Cream Kunafa
- Ready In:
- 1hr 10mins
- Ingredients:
- 11
- Yields:
-
1 pan
- Serves:
- 10
ingredients
-
Syrup
- 1 1⁄4 cups sugar cups sugar
- 3⁄4 cup water
- 1⁄2 tablespoon lemon juice
- 1⁄2 tablespoon orange blossom water (not an option)
-
Cream filling
- 1⁄2 cup rice flour
- 4 cups whole milk
- 1⁄2 cup heavy cream
- 4 tablespoons sugar
-
Pastry
- 1 lb kataifi pastry, defrosted
- 1⁄2 - 3⁄4 lb unsalted butter, melted (I use more than 1/2 lb but less than 3/4 lb)
-
Garnish
- 1⁄3 cup pistachios, chopped
directions
- Syrup: In a small saucepan on high heat add water, sugar and lemon juice, bring to a boil then reduce to a simmer. Cook until light bodied syrup (I test it by putting a drop on the stove surface and feeling it under my finger. It should feel like it developed a bit of body). Add orange blossom water, cool then chill.
- In a medium saucepan on high heat, add whole milk. Have a whisk and gently pour rice flour into milk, whisk vigorously until there are no lumps what so ever.
- Add cream, mix well.
- Reduce heat to low and allow simmering 15 minutes, whisking through out every minute. Be careful not to burn the bottom! Add sugar, set aside.
- In an extra large bowl, add Kataifi pastry, breaking all strings apart with hands.

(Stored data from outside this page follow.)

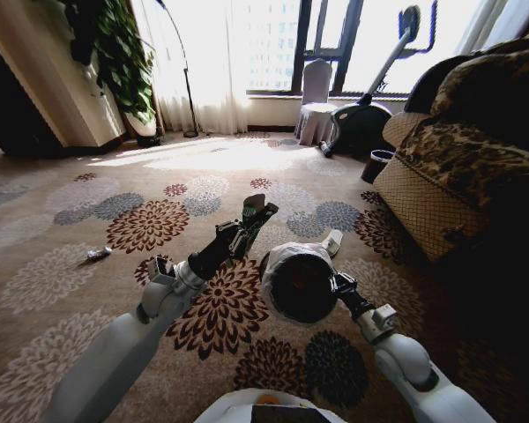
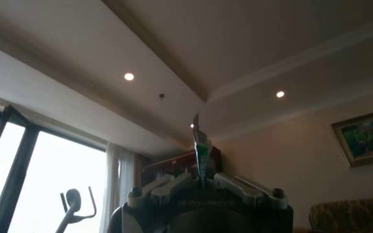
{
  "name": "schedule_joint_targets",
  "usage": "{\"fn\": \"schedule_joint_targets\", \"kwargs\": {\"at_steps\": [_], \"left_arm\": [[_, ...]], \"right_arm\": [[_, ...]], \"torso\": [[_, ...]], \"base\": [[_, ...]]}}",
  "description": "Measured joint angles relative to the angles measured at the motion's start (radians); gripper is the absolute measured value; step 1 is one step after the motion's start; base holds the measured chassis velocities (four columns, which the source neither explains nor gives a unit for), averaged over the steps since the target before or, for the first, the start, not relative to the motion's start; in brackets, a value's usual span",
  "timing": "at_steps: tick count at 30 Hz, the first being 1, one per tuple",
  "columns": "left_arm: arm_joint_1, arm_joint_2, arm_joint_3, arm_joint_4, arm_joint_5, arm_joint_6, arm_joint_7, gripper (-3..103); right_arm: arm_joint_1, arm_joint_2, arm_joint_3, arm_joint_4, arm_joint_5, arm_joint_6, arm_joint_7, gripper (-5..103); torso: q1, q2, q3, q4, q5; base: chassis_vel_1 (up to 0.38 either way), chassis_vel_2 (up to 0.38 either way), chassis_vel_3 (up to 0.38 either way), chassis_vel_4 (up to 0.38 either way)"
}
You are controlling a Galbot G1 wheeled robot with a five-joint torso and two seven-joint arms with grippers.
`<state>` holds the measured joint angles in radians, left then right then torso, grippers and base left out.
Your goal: Pick up the trash from the ground and place it into the trash bin.
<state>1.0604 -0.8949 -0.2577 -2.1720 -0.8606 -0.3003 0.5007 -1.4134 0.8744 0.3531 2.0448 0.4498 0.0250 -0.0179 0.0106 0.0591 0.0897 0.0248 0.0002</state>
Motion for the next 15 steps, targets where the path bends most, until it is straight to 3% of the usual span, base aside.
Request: {"fn": "schedule_joint_targets", "kwargs": {"at_steps": [3,6,15], "left_arm": [[-0.005,0.007,-0.001,-0.014,-0.013,0.005,0.001,0],[-0.021,0.01,0.012,-0.024,-0.038,0.016,0.001,0],[-0.066,0.017,0.041,-0.038,-0.088,0.049,0.003,0]], "right_arm": [[0.091,-0.07,-0.055,0.012,0.078,-0.028,-0.001,0],[0.148,-0.107,-0.092,0.0,0.113,-0.036,-0.002,0],[0.257,-0.114,-0.155,-0.089,0.131,-0.035,0.0,0]], "torso": [[0.0,0.0,0.0,0.0019,-0.0006],[0.0,0.0,0.0,0.0014,-0.0001],[0.0,0.0,0.0,0.0008,-0.0002]], "base": [[0.0,0.0,0.0,0.0],[0.0,0.0,0.0,0.0],[0.0,0.0,0.0,0.0]]}}
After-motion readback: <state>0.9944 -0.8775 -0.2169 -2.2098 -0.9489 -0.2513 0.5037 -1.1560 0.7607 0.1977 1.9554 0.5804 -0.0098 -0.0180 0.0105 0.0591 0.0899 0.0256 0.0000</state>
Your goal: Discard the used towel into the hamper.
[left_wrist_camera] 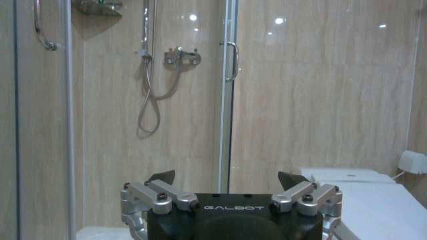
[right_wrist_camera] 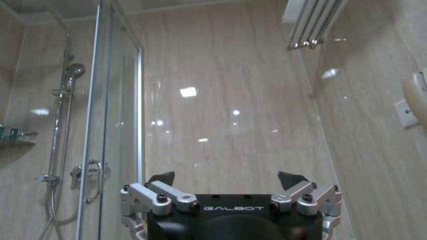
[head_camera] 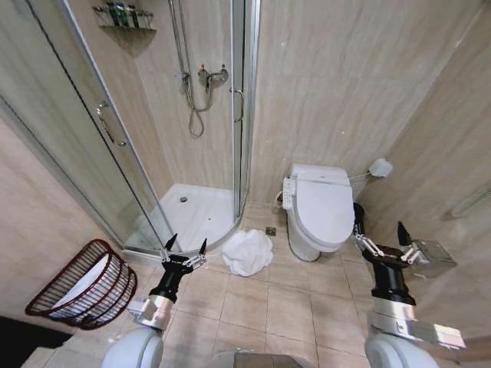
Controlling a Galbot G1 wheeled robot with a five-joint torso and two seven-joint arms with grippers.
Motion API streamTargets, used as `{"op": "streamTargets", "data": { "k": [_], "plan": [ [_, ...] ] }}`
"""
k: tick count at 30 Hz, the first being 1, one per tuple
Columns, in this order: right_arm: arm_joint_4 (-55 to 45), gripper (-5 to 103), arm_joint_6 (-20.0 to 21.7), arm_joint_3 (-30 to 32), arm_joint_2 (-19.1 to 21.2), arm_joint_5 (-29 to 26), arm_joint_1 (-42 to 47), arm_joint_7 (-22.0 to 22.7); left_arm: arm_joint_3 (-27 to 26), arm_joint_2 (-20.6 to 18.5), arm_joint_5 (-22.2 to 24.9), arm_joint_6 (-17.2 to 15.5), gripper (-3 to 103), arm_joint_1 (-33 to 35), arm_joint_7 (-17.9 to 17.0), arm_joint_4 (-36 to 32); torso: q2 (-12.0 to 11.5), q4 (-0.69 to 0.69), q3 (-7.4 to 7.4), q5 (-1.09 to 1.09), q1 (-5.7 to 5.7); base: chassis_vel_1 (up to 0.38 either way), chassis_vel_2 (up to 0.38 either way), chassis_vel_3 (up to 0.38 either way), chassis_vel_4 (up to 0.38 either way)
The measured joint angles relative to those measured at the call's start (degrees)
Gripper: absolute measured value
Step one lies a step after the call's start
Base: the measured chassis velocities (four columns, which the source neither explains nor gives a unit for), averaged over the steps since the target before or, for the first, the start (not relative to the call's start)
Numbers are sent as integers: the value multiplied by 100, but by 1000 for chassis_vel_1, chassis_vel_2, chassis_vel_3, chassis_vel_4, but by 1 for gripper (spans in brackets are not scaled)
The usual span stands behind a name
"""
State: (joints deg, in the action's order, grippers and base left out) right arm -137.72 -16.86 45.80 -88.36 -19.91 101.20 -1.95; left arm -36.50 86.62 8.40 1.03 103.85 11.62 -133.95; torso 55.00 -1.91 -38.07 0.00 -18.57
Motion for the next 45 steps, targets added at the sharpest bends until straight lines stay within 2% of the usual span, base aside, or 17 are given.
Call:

- Add melted butter over pastry mixing well with hands, until covered.
- In an 11-12 inch pie pan, add half of Kataifi pastry, press down. Add cream filling (if using canned keshta as stated in the introduction make sure to add sugar until lightly sweet) smooth out (cream should no be runny) then add other half of Kataifi pastry, press down somewhat. Bake in a pre-heated 350F oven for 45 minutes or until golden brown.
- Pour half of the cooled sugar syrup over the pastry; reserve other half to serve at table.
- Garnish with chopped pistachios.
- Enjoy after cooled to room temperature.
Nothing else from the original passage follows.